祖父と親父をメインに、夏休みの間はぼくも田んぼに借り出される。夏休みくらい東京のアパートでゆっくりしたいものだけど、今の農大を出たらぼくも家の田んぼを守る身になる。そのための実地訓練だ、と親父は言って、毎年ガッツリ働かされる。
といっても炎天下は仕事にならないので、朝夕の涼しい時間にみっちり働かされる。ぼくの仕事は、電動草刈機による雑草駆除だ。なにせ田んぼに耕作面積が広いから、最後の田んぼの除草が終わる頃には、最初の田んぼにはうっすらと下草が生えてるという循環になる。
8月のうちに田んぼの水を抜き、9月はいよいよ稲刈りの季節だ。季節が移ろう中、コンバインを納屋から出して、いよいよ実った稲穂を刈り取り始める。

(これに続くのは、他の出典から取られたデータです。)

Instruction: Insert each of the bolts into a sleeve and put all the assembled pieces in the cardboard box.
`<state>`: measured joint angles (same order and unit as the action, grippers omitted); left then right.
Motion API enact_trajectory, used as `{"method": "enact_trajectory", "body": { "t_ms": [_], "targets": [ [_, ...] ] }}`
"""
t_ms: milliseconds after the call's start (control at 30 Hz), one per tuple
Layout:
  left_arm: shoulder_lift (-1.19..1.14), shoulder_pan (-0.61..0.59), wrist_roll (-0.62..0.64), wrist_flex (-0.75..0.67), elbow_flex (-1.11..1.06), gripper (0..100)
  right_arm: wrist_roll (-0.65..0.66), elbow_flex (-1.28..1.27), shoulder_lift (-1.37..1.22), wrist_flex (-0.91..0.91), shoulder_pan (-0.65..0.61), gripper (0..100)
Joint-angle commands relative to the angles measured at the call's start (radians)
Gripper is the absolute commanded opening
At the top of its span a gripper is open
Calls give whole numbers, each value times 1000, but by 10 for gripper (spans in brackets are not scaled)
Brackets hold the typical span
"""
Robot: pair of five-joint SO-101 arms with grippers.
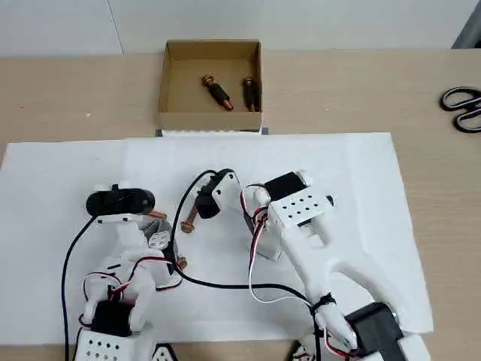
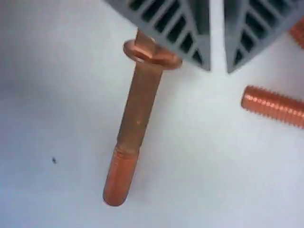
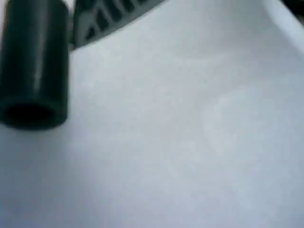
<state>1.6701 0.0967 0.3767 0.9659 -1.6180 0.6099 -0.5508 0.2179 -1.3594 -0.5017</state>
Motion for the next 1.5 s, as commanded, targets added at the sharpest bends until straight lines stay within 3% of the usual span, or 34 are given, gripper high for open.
{"method": "enact_trajectory", "body": {
  "t_ms": [0,633,1133,1467],
  "targets": [
    [3,-5,8,-15,4,6,8,3,28,16,-7,186],
    [3,-5,8,-15,4,6,18,-158,30,150,-7,186],
    [3,-5,8,-15,4,6,77,-98,30,137,-10,186],
    [3,-5,8,-15,4,6,61,-98,31,102,-91,186]
  ]
}}
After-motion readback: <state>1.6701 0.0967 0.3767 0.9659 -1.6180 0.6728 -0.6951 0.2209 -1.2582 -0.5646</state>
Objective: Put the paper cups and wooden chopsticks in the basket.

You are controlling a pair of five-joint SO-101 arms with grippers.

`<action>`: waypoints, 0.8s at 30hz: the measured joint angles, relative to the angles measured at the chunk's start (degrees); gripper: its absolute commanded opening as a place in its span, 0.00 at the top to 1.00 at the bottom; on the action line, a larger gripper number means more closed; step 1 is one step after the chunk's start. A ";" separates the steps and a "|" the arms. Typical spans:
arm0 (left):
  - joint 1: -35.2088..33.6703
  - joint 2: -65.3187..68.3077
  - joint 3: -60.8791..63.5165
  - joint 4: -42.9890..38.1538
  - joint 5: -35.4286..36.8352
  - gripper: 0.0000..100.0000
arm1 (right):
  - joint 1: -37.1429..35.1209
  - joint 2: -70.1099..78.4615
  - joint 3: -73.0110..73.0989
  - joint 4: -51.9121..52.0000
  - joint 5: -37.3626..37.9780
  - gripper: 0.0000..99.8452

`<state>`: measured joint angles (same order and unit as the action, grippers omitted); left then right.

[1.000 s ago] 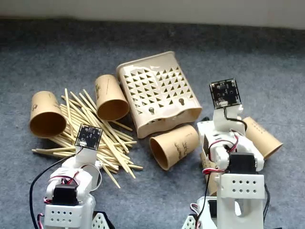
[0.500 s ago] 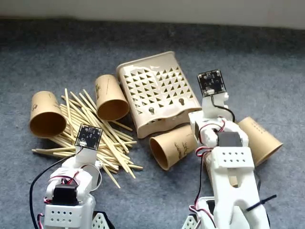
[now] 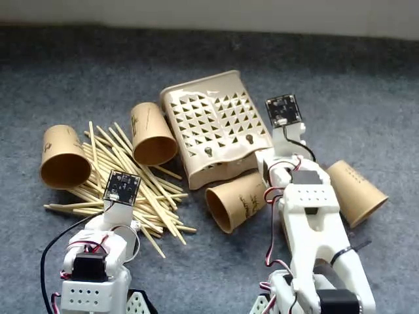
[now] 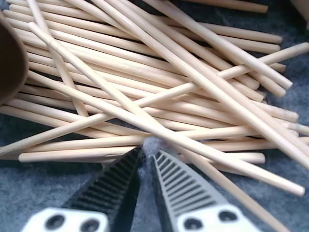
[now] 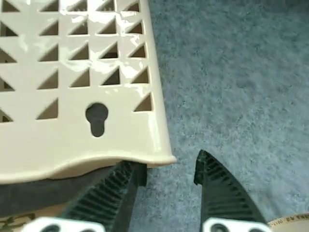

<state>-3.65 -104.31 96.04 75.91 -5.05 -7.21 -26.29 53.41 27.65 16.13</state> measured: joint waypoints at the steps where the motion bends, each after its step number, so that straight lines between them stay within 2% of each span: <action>1: 0.00 0.00 0.00 0.00 0.00 0.98 | 0.00 1.05 0.00 -1.05 0.00 0.83; 8: 0.00 0.00 0.00 0.00 0.00 0.98 | -0.18 3.96 0.00 -3.87 0.00 0.84; 14: 0.00 0.00 0.00 0.00 0.00 0.98 | -0.09 3.96 0.00 -4.31 0.00 1.00; 21: 0.00 0.00 0.00 0.00 0.00 0.98 | -0.35 2.90 0.26 -4.31 -0.26 0.99; 24: 0.00 0.00 0.00 0.00 0.00 0.98 | -0.35 -1.23 1.76 -3.43 -2.64 0.99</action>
<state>-3.65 -104.31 96.04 75.91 -5.05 -7.56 -27.52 55.16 24.22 13.49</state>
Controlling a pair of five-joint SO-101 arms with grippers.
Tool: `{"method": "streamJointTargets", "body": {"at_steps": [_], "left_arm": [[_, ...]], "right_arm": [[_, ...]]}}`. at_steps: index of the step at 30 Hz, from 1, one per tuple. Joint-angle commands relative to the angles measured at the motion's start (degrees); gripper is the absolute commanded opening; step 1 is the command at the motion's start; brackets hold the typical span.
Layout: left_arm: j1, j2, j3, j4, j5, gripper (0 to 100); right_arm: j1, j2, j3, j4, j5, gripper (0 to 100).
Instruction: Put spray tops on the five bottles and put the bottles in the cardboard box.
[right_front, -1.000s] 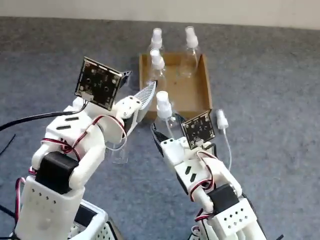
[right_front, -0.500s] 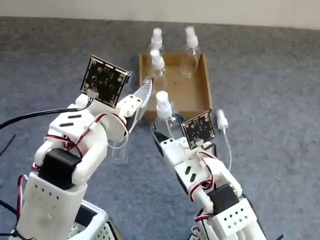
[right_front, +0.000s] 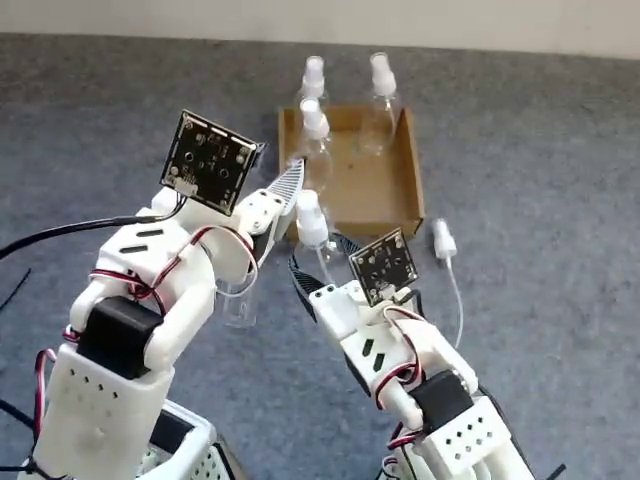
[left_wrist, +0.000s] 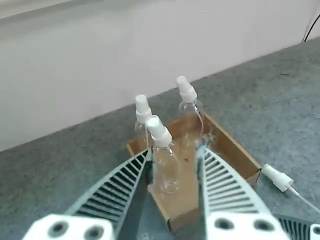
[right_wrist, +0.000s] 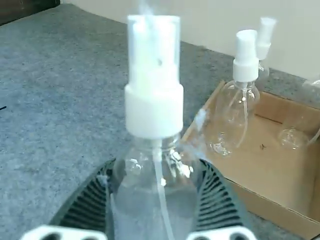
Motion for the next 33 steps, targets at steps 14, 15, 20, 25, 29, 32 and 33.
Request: {"method": "streamJointTargets", "body": {"at_steps": [14, 15, 20, 25, 29, 32, 33], "left_arm": [[0.3, 0.1, -0.5, 0.0, -0.4, 13], [0.3, 0.1, -0.5, 0.1, -0.4, 13], [0.3, 0.0, 0.5, 0.1, -0.4, 13], [4.7, -0.3, 7.3, -0.2, -0.4, 13], [10.5, -0.4, 12.2, -0.2, -0.4, 13], [13.1, -2.2, 13.9, -0.2, -0.4, 13], [13.7, -3.6, 14.5, -0.2, -0.4, 13]], "right_arm": [[-0.6, -0.9, -0.5, -0.1, -0.3, 0.4], [-0.6, -0.9, -0.5, -0.1, -0.4, 0.4], [-0.6, -0.9, -0.5, -0.1, -0.6, 0.4], [-0.7, -0.6, -0.7, -0.1, -0.7, 0.4], [-0.7, -0.6, -0.8, -0.1, -0.7, 0.4], [-0.5, -0.7, -0.9, -0.1, -0.7, 0.4], [-0.4, -0.6, -1.0, -0.1, -0.7, 0.4]]}}
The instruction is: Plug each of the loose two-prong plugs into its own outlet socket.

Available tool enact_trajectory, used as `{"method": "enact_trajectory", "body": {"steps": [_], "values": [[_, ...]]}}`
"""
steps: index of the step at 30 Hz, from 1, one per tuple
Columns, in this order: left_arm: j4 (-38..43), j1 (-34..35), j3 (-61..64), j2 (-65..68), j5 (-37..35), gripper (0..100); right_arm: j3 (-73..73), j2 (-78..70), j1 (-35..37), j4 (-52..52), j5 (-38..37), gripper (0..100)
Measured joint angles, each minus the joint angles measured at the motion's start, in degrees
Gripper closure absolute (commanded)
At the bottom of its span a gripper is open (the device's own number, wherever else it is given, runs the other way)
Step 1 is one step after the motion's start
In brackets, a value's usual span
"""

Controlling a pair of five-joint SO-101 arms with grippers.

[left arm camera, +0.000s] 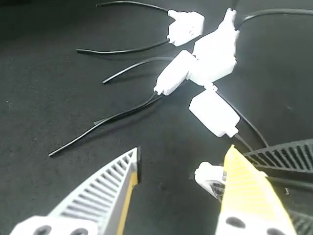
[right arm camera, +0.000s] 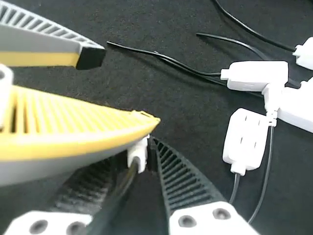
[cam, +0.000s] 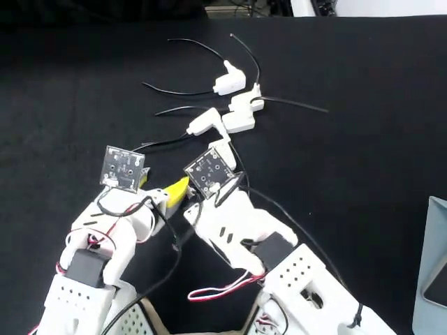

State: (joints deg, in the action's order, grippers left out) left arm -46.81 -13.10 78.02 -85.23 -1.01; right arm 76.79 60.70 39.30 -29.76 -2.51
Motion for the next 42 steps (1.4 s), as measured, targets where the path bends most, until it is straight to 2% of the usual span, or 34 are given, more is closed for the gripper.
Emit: {"method": "enact_trajectory", "body": {"steps": [4,9,14,18,25,34,42], "values": [[-0.1,2.8,0.0,0.0,0.0,72,-0.1,0.0,-6.9,0.0,0.0,98.7],[-0.1,9.0,-1.4,0.0,-1.9,72,-0.1,0.0,-19.3,0.0,0.0,98.7],[-0.1,8.7,-2.1,1.1,-2.3,72,-4.5,0.0,-29.8,0.0,0.1,98.7],[-0.1,4.4,-5.5,8.0,-2.3,72,-5.5,0.0,-35.3,0.2,0.1,98.7],[-0.1,-1.1,-21.4,33.1,-6.9,72,-5.8,0.0,-39.2,0.2,0.1,98.7],[-0.1,-7.0,-42.0,70.6,-19.8,72,-5.8,0.0,-41.7,0.2,0.1,98.7],[-0.1,-10.1,-57.1,91.6,-23.6,72,-5.8,0.0,-41.7,0.2,0.1,98.7]]}}
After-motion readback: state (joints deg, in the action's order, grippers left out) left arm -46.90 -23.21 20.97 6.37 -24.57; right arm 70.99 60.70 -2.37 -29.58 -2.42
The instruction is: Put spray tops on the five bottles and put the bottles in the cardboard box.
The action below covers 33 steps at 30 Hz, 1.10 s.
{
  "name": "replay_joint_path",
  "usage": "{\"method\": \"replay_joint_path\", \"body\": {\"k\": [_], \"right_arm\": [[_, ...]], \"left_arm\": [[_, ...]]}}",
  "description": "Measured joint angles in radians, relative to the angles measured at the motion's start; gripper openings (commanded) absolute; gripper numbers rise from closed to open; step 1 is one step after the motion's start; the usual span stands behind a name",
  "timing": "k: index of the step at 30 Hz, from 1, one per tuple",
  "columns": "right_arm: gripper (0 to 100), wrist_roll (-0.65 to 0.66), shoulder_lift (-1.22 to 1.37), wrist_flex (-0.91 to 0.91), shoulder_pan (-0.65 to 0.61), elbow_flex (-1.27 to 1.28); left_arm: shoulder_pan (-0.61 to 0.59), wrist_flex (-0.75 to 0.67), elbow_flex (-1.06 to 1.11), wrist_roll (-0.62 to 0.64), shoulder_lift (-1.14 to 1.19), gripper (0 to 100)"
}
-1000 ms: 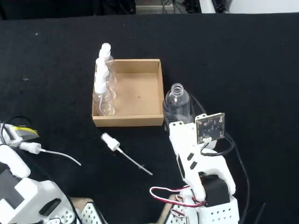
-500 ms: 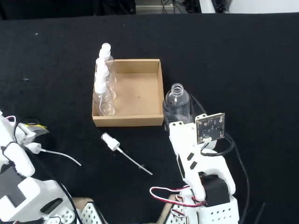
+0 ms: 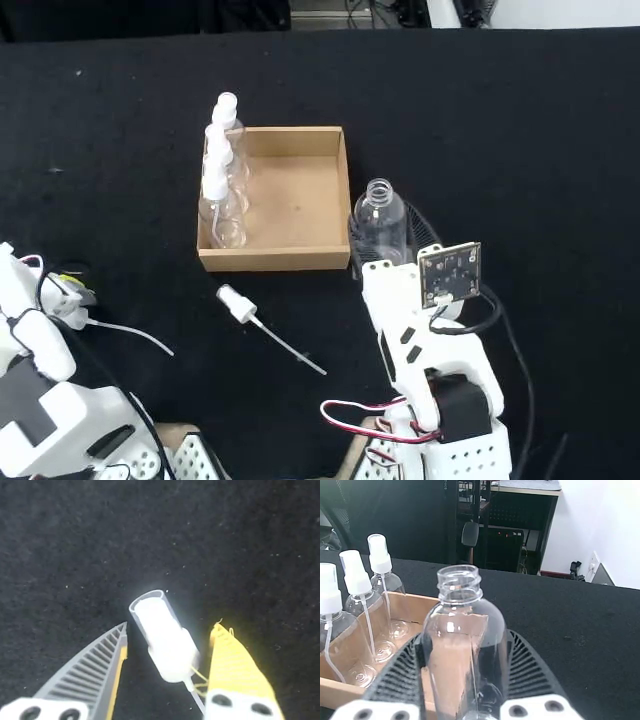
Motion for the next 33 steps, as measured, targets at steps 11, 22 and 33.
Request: {"method": "replay_joint_path", "body": {"k": [11, 22, 33], "right_arm": [[1.3, 0.0, 0.0, 0.0, 0.0, 0.0], [1.3, 0.0, 0.0, 0.0, 0.0, 0.0], [1.2, 0.0, 0.0, 0.0, 0.0, 0.0]], "left_arm": [[0.008, 0.0, 0.0, 0.0, 0.0, 8], [0.009, -0.012, -0.003, 0.0, -0.006, 6], [0.003, 0.224, -0.195, -0.284, 0.006, 6]]}}
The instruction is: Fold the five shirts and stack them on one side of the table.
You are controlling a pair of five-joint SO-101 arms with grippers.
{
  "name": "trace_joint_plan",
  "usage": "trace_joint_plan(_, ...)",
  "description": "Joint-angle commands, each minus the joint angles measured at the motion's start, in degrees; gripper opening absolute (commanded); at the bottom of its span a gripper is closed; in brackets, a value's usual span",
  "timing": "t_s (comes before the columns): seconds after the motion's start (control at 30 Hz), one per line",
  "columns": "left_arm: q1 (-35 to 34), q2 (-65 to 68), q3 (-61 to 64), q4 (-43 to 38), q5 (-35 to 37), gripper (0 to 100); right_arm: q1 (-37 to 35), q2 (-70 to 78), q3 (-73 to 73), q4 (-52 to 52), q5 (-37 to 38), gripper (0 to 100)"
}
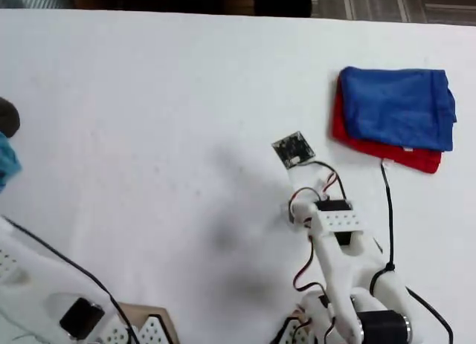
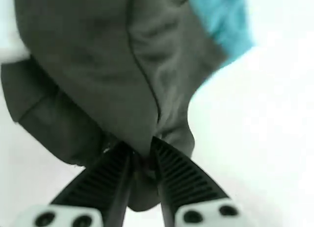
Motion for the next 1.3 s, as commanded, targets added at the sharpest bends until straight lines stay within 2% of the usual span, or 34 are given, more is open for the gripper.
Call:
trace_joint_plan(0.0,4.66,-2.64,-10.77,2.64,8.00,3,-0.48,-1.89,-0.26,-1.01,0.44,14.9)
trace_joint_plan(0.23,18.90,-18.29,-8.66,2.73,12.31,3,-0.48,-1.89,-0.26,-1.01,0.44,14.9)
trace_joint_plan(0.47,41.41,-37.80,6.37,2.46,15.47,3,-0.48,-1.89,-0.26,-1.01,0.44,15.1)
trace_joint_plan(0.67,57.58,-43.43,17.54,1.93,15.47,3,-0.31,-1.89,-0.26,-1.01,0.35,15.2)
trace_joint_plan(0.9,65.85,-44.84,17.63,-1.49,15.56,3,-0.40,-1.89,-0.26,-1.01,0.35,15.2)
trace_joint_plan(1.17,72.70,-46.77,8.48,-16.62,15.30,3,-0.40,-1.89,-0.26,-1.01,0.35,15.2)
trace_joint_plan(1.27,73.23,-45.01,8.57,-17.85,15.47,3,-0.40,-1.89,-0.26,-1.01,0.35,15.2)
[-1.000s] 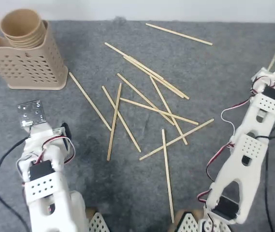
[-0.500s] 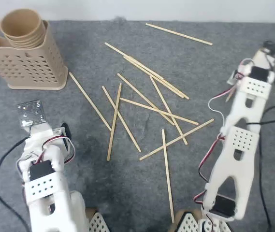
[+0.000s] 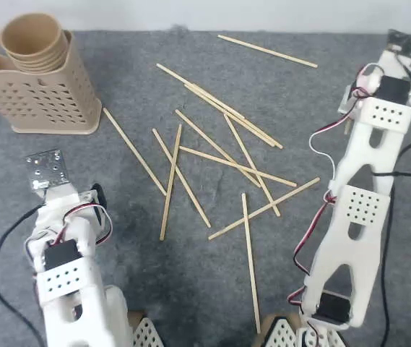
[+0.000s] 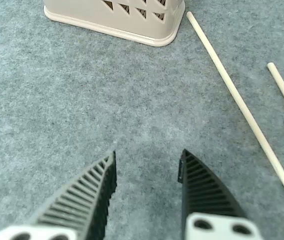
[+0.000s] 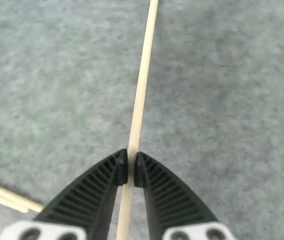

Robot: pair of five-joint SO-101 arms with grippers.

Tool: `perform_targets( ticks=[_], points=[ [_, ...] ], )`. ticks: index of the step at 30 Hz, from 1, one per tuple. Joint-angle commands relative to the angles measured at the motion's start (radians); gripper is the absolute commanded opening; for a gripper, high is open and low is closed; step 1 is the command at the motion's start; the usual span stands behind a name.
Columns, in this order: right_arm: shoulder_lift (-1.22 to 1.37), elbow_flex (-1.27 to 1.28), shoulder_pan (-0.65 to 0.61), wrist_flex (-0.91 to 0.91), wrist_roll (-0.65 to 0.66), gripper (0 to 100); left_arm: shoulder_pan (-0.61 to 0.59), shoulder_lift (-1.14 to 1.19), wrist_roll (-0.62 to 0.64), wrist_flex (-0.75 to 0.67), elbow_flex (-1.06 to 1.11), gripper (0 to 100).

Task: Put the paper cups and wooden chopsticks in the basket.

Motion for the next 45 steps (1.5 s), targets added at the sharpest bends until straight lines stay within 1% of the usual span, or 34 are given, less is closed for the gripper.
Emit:
perform_targets(
  ticks=[1, 7, 9, 12, 17, 20, 23, 29, 32, 36, 39, 42, 45],
  points=[
    [-0.104, -0.009, -0.036, 0.045, 0.020, 0.7, -0.008, -0.021, -0.005, -0.017, -0.015, 20],
    [-0.145, -0.006, -0.033, 0.048, 0.020, 0.7, -0.008, -0.021, -0.006, -0.021, -0.015, 20],
    [-0.165, 0.043, -0.021, 0.048, 0.020, 0.7, -0.008, -0.021, -0.006, -0.038, -0.013, 20],
    [-0.239, 0.204, -0.024, 0.048, 0.020, 0.7, -0.005, -0.021, -0.006, -0.043, -0.012, 20],
    [-0.473, 0.597, -0.048, 0.042, 0.040, 0.7, -0.005, -0.021, -0.006, -0.043, -0.012, 20],
    [-0.602, 0.821, -0.059, 0.041, 0.129, 0.7, -0.006, -0.021, -0.006, -0.041, -0.012, 20],
    [-0.691, 0.987, -0.045, 0.036, 0.213, 0.7, -0.006, -0.021, -0.006, -0.041, -0.012, 20],
    [-0.710, 1.131, 0.081, 0.015, 0.364, 0.8, -0.008, -0.021, -0.006, -0.040, -0.010, 20],
    [-0.710, 1.197, 0.137, -0.056, 0.436, 0.9, -0.008, -0.021, -0.006, -0.040, -0.010, 20],
    [-0.711, 1.208, 0.147, -0.168, 0.408, 1.7, -0.008, -0.021, -0.006, -0.040, -0.010, 20],
    [-0.710, 1.209, 0.107, -0.280, 0.374, 9.4, -0.008, -0.021, -0.006, -0.040, -0.010, 20],
    [-0.679, 1.211, 0.065, -0.460, 0.331, 17.8, -0.008, -0.021, -0.006, -0.040, -0.010, 20],
    [-0.607, 1.209, 0.028, -0.661, 0.295, 19.8, -0.008, -0.021, -0.006, -0.040, -0.010, 20]
  ],
)
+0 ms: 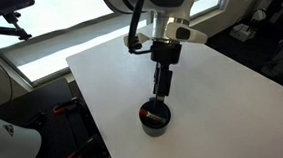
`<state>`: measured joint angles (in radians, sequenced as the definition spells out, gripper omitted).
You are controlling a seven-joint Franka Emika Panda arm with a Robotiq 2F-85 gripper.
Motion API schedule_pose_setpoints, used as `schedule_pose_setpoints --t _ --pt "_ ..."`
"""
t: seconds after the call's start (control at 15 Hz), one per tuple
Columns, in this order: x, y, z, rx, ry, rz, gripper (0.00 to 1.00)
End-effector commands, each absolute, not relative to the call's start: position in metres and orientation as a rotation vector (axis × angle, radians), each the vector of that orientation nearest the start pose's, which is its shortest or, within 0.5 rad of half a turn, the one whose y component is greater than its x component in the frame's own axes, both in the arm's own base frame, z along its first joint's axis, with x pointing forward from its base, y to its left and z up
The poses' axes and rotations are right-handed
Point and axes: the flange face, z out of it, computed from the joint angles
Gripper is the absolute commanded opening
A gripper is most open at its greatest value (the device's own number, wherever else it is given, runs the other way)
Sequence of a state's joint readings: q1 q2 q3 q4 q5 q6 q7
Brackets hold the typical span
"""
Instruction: Take the marker out of the mug.
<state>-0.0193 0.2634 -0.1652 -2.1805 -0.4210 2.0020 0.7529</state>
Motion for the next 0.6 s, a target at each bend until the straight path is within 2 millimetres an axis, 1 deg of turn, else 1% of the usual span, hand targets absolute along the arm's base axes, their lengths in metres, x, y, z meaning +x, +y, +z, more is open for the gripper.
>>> schedule_pose_setpoints --t 0.0,0.33,0.53 --pt "0.495 -0.118 0.233 -3.387 1.197 0.611 1.0" --pt "0.492 -0.119 0.209 -3.398 1.193 0.691 1.0" --pt "0.49 -0.119 0.2 -3.399 1.187 0.725 1.0"
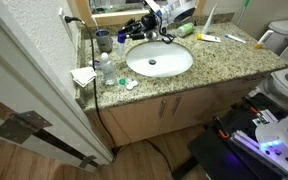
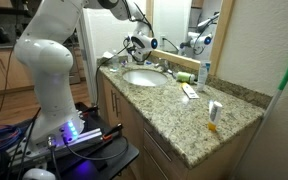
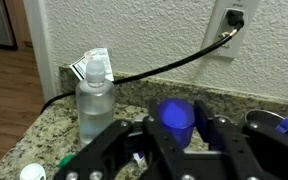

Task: Remove the blue-lidded bottle from the sink and place it on the counter top

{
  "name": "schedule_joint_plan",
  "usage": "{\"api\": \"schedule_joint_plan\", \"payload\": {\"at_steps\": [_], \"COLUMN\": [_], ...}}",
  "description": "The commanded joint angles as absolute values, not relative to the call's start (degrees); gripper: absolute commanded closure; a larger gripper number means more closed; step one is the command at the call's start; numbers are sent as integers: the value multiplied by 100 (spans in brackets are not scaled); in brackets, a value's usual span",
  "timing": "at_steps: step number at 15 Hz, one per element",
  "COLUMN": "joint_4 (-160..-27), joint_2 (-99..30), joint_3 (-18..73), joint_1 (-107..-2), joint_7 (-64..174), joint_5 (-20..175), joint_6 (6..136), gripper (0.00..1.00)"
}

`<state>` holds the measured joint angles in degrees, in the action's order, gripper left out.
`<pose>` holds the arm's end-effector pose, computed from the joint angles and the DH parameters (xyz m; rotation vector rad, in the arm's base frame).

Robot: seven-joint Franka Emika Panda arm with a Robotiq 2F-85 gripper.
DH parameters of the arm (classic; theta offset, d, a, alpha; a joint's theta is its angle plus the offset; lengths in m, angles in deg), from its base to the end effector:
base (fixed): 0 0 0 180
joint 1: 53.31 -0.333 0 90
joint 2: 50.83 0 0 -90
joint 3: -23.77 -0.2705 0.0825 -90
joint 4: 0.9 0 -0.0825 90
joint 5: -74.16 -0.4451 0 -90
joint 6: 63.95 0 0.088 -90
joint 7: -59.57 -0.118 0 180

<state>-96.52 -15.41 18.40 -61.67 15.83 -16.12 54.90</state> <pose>0.6827 0.2247 0.1928 -1.3435 1.3897 0.8727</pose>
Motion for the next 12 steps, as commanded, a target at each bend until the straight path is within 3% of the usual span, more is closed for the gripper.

その一番いい時期に、ぼくは東京へ帰らざるを得ない。毎年のことではあるけれど、本当に心残りな季節だ。
大学一年の年に開業した新幹線に乗って、あっという間に東京に戻る。田んぼのことは、その真新しい超特急電車に乗った瞬間に忘れるだろう、そう思っていた。
そうして座った二人掛けの席の隣に、この人がいた。